WHAT YOU HAVE TO DO.
An exact copy of every entry is needed, without the pictures.

Excerpts from a dataset
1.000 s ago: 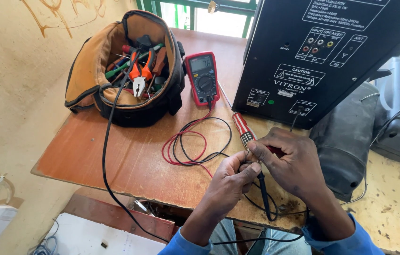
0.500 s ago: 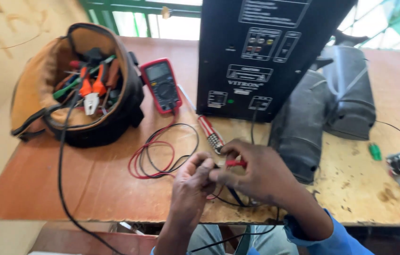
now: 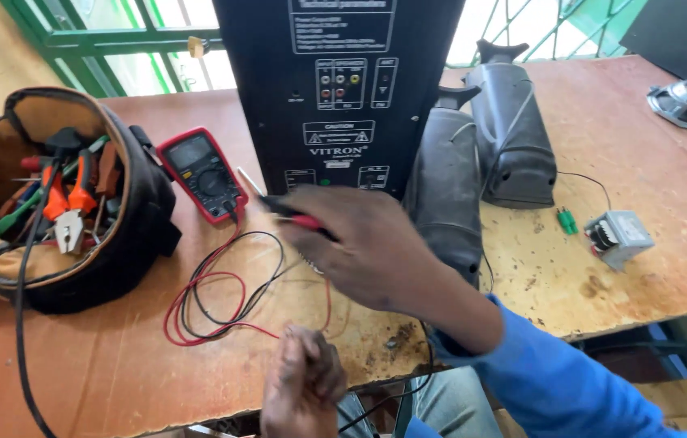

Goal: Stripping wires, testing electrical continuity with a multimeter, and soldering wires to repair an electronic device.

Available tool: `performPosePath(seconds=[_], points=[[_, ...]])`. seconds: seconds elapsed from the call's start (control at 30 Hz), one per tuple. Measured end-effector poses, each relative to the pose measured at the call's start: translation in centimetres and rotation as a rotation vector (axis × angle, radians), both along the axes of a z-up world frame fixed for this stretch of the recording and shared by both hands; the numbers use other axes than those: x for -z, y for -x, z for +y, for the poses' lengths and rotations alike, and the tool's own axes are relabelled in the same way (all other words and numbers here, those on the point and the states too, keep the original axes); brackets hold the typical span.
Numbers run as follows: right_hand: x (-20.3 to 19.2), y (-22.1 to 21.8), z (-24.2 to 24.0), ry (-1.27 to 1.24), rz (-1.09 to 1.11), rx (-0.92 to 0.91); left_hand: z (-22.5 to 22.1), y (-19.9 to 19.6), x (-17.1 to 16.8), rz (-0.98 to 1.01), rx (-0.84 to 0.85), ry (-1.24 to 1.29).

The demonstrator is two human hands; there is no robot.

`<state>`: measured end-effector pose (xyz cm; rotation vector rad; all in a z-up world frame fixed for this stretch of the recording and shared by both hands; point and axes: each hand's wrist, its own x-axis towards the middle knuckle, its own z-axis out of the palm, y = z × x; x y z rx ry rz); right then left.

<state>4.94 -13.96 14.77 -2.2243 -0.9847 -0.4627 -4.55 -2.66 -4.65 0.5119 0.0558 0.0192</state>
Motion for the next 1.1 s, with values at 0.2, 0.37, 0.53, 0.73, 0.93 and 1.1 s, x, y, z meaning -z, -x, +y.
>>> performPosePath(seconds=[0.2, 0.37, 0.53, 0.73, 0.93, 1.1], points=[[5.3, -4.1, 8.9, -0.024, -0.410, -0.311, -4.4, 2.3, 1.8, -0.530, 0.207, 0.038], [13.7, -7.4, 13.0, 0.296, -0.293, -0.338, -2.6, 2.8, 2.6, -0.453, -0.025, -0.291], [16.4, -9.9, 13.3, 0.322, -0.419, -0.335, -0.6, 2.5, -1.0, -0.269, -0.039, -0.307], [14.3, -9.4, 9.3, 0.172, -0.397, -0.509, -2.5, 1.0, -5.5, -0.202, -0.400, -0.365], [5.6, -6.0, 0.8, 0.071, 0.346, -0.383, -1.3, -0.4, -7.4, -0.153, -0.285, -0.397], [3.3, -1.7, -6.0, -0.095, 0.675, -0.305, -2.1, -1.8, -8.6, -0.048, -0.127, -0.540]])
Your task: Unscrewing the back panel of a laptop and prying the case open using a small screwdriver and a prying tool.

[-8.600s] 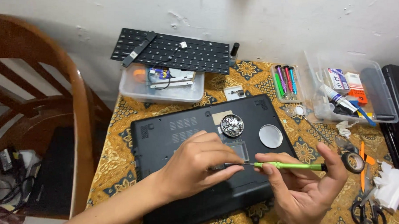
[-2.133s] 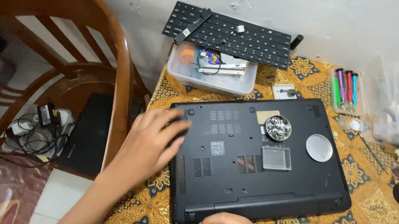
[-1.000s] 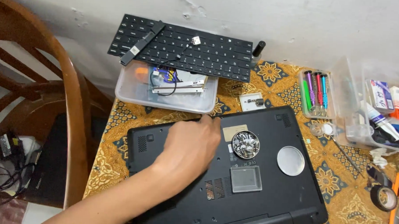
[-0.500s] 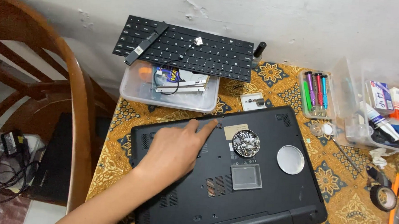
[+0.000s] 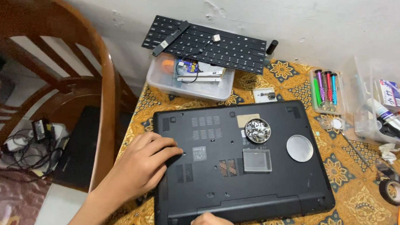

TASK RESULT.
1.000 s ago: 
0.500 s ago: 
now: 

Goal: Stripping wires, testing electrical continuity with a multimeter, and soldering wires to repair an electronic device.

Available tool: `performPosePath(seconds=[_], points=[[_, ...]])`. seconds: seconds elapsed from the call's start (control at 30 Hz), one per tuple. Measured end-effector poses, each relative to the pose measured at the call's start: translation in centimetres and rotation as a rotation vector (axis × angle, radians), both along the axes of a z-up world frame fixed for this stretch of the recording and shared by both hands; the numbers use other axes than those: x for -z, y for -x, z for +y, for the poses' lengths and rotations alike, and the tool's own axes are relabelled in the same way (all other words and numbers here, those on the point and the states too, keep the original axes); brackets hold the typical span.
Numbers run as follows: right_hand: x (-20.3 to 19.2), y (-22.1 to 21.8), z (-24.2 to 24.0), ry (-1.27 to 1.24), rz (-1.09 to 1.11), rx (-0.92 to 0.91); left_hand: z (-22.5 to 22.1), y (-19.9 to 19.6), x (-17.1 to 16.8), rz (-0.98 to 1.01), rx (-0.84 to 0.85), ry (-1.24 to 1.29).

The demonstrator is two human hands; there is no robot.

`<state>`: measured end-effector pose (xyz cm; rotation vector rad; all in a z-up world frame fixed for this stretch of the recording and shared by both hands; point and axes: each hand's wrist, its own x-axis towards the middle knuckle, its own z-axis out of the palm, y = z × x; x y z rx ry rz); right then left.

<state>4.94 -13.96 14.77 -2.2243 -0.9847 -0.4627 -4.55 -2.66 -4.65 0.5119 0.0558 0.0192</state>
Motion for the next 1.1 s, with values at 0.2, 0.37, 0.53, 0.73, 0.93 and 1.1 s, x, y, z meaning -z, -x, +y.
>>> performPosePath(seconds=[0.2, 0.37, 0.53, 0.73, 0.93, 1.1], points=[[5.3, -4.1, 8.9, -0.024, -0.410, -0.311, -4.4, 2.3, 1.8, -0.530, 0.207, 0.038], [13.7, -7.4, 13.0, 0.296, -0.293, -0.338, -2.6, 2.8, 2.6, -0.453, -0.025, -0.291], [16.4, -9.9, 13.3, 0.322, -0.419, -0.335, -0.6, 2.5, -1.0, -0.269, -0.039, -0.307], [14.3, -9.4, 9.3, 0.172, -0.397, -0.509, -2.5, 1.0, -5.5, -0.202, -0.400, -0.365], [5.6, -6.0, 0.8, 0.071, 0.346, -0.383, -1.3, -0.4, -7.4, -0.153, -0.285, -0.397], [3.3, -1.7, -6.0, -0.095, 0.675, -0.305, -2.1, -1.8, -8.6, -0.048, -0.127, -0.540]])
Your task: Unscrewing the back panel of a laptop and prying the case open using a small screwdriver and a prying tool.

[-8.600s] 
[-2.133s] 
[-1.000s] 
[-0.500s] 
[+0.000s] 

The exercise is done, and nothing more is needed.